**Activity**
All lines from the opening of the entries below through the line containing "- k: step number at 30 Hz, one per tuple" must be output exactly as they appear, with no other lines.

Records from a data collection:
+ + + + + + +
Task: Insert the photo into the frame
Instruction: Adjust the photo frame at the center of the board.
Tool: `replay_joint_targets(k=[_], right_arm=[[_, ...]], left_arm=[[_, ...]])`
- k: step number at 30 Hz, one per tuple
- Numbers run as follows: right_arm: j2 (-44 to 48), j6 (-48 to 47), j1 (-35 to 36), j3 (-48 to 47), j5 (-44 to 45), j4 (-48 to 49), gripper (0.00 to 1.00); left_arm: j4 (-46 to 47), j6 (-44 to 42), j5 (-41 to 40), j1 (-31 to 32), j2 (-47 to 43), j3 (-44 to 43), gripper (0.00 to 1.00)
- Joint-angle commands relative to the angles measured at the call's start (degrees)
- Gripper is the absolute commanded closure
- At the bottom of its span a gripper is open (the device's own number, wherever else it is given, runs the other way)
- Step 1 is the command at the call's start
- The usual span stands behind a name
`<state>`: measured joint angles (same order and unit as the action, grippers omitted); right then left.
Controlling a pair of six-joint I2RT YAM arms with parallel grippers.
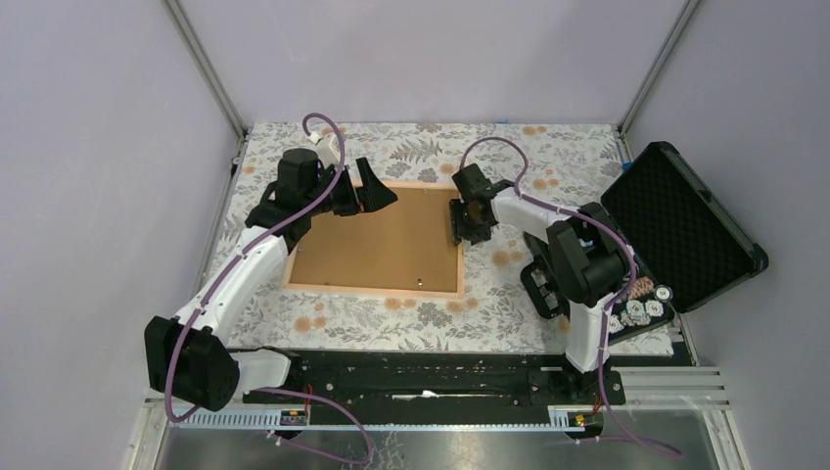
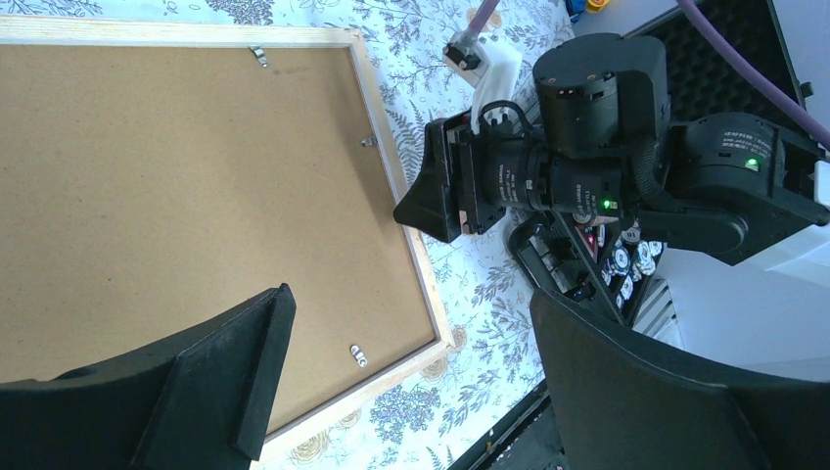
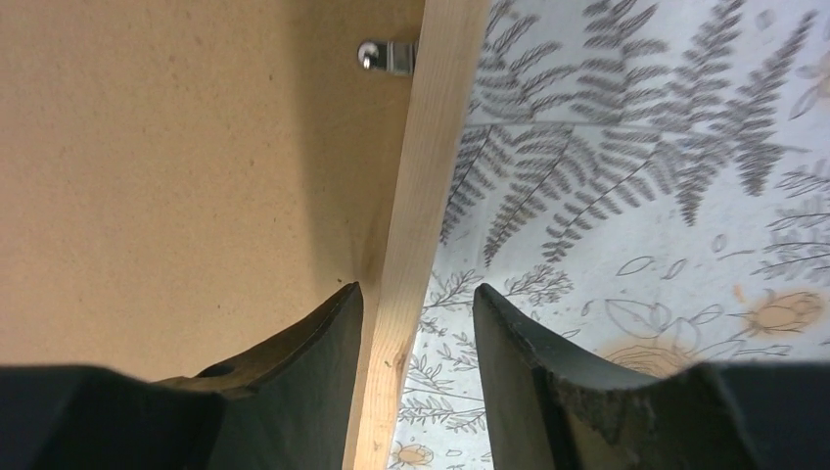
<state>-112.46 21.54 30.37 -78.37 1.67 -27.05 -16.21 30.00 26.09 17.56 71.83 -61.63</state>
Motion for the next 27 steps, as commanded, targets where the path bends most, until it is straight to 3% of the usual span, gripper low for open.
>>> replay_joint_targets(k=[1,5,12,19,23,27], right_arm=[[1.9,0.8,0.3,2.5,-5.5,0.6,0.47],[1.1,0.8,0.3,3.7,-4.8,1.1,0.47],[-2.4,-3.7,-1.0,-2.5,5.8,-1.5,0.61],[-11.2,-10.8,-6.2,-14.4,0.9,-1.4,0.65],[-18.9,-15.0,-6.6,-26.8,1.6,-4.7,0.59],[-25.2,-16.5,-6.7,-40.0,9.6,-12.6,0.46]], left_arm=[[2.5,-0.3,0.7,0.3,-1.0,-1.5,0.01],[2.2,-0.6,-0.2,0.3,-1.4,-1.5,0.01],[2.1,-0.8,-0.7,0.3,-2.0,-1.6,0.01],[2.2,-0.8,-1.2,0.3,-2.2,-1.4,0.01],[2.2,-1.1,-1.9,0.3,-2.2,-1.2,0.01],[2.2,-1.3,-2.8,0.4,-1.9,-1.1,0.01]])
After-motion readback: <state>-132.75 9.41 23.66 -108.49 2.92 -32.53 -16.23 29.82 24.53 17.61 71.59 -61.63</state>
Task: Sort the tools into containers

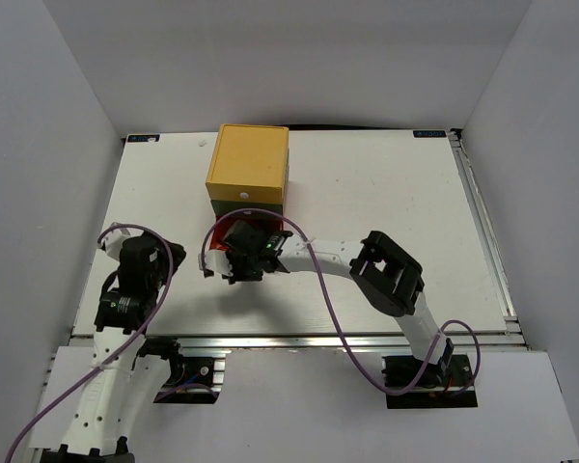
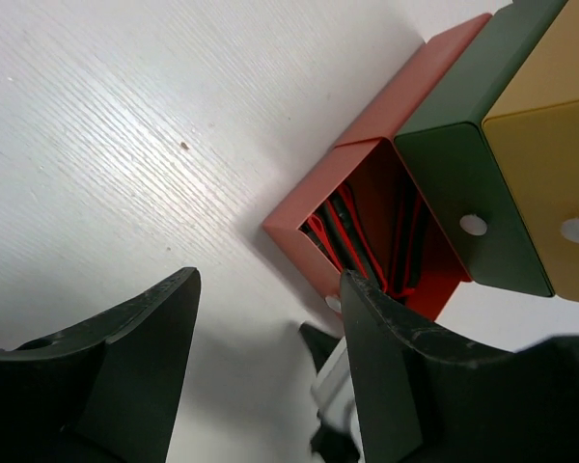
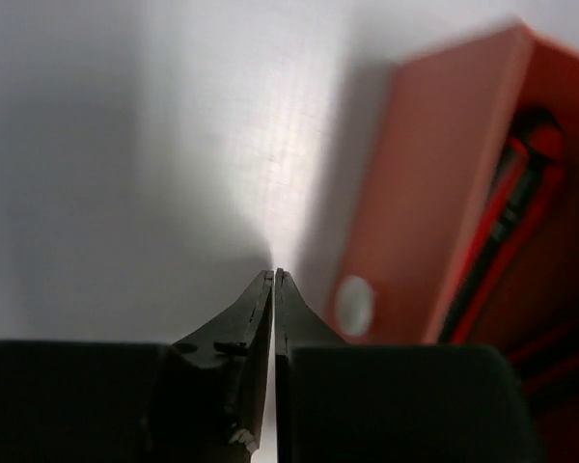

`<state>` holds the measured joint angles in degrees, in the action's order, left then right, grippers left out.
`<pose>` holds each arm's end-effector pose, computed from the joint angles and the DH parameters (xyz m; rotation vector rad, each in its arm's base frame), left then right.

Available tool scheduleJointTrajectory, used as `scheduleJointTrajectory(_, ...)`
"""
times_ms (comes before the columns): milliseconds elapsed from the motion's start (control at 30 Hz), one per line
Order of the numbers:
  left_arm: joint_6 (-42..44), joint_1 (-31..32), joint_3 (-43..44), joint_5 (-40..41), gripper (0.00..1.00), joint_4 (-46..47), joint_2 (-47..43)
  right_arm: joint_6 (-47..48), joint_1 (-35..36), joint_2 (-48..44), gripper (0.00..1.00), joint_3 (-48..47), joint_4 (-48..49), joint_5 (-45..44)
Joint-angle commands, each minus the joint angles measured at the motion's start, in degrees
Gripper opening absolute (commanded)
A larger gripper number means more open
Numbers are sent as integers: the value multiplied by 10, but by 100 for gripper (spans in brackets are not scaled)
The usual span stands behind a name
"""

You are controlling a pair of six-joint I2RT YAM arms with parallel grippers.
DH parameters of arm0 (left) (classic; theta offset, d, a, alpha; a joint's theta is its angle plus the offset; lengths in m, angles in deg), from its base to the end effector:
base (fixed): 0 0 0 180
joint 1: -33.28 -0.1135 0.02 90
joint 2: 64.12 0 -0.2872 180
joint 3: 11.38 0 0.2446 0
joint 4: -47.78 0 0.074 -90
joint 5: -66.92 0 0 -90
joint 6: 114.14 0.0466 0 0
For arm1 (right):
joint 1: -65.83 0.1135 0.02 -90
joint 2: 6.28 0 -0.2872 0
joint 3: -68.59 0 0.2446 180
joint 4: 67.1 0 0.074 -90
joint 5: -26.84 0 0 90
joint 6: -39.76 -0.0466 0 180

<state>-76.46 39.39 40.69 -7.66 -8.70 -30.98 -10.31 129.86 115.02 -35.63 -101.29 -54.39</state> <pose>0.1059 0.0011 0.2774 -1.0014 1.9722 -0.2699 0.2030 0.4330 0.1934 -2.0003 1.4789 0.3689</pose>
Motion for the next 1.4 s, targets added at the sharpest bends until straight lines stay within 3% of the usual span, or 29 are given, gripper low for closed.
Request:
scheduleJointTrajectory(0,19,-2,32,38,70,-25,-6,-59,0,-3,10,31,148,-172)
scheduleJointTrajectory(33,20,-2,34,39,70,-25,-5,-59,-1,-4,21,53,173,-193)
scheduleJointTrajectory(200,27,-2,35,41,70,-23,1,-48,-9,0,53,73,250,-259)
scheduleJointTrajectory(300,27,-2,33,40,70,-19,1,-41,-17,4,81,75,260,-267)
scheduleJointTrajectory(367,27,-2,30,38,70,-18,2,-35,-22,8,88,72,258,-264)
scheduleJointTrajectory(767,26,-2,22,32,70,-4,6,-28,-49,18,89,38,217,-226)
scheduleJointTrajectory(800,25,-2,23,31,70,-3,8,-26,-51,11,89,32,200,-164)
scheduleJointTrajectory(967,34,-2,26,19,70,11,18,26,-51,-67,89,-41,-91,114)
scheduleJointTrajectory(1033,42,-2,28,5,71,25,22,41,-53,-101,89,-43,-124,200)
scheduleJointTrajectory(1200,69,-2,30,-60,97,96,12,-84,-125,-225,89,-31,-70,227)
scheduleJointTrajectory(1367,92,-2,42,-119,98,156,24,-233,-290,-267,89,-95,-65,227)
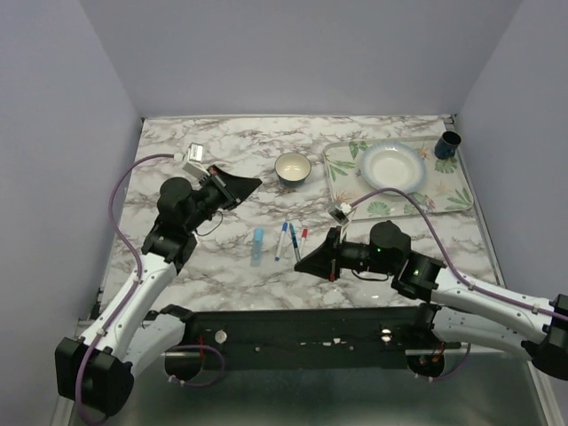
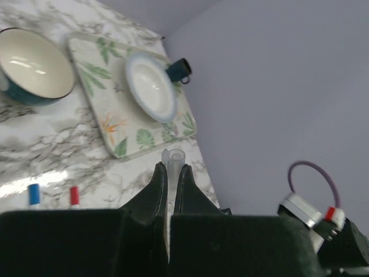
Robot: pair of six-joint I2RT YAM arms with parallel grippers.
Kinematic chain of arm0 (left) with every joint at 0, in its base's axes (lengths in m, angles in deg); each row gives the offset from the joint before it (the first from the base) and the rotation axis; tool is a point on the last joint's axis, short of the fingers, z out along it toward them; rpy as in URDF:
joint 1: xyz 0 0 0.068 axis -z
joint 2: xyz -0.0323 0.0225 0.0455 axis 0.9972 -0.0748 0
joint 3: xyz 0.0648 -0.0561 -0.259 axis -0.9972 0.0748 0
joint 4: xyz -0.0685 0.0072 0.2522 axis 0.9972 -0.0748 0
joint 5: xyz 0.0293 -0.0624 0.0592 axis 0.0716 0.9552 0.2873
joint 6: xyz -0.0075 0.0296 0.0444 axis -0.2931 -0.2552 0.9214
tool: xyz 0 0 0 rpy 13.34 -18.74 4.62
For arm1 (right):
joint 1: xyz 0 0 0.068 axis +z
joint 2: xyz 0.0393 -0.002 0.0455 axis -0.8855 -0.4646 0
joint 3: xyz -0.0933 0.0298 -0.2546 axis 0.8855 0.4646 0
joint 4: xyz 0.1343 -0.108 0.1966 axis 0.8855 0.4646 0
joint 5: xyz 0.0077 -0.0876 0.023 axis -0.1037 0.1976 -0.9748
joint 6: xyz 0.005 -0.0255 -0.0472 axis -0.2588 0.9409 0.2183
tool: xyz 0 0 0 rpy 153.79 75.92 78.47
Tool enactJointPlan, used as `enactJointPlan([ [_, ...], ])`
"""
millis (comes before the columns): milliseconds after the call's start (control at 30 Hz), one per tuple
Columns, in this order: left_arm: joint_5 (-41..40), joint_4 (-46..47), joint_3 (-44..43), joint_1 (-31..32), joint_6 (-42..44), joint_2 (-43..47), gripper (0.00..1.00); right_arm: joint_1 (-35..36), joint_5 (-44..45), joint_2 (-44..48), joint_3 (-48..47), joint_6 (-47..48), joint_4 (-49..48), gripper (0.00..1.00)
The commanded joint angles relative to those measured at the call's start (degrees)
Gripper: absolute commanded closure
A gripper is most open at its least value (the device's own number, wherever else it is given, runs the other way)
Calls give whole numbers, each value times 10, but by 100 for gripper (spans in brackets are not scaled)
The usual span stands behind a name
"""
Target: Insert the pens into the pen caps
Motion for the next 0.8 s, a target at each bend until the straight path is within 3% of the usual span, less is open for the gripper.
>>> enactJointPlan([
  [0, 155, 193, 29, 2, -6, 23, 100, 1, -63, -42, -22, 4, -82, 99],
  [333, 221, 312, 83, 8, -32, 60, 100, 1, -65, -91, -50, -8, -117, 99],
  [767, 226, 338, 106, 9, -59, 74, 100, 1, -48, -105, -64, -10, -116, 99],
])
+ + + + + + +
**Answer to this task**
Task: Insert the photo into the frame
Instruction: Adjust the photo frame at the center of the board.
Tool: `replay_joint_targets(k=[_], right_arm=[[_, ...]], left_arm=[[_, ...]])`
- k: step number at 30 Hz, one per tuple

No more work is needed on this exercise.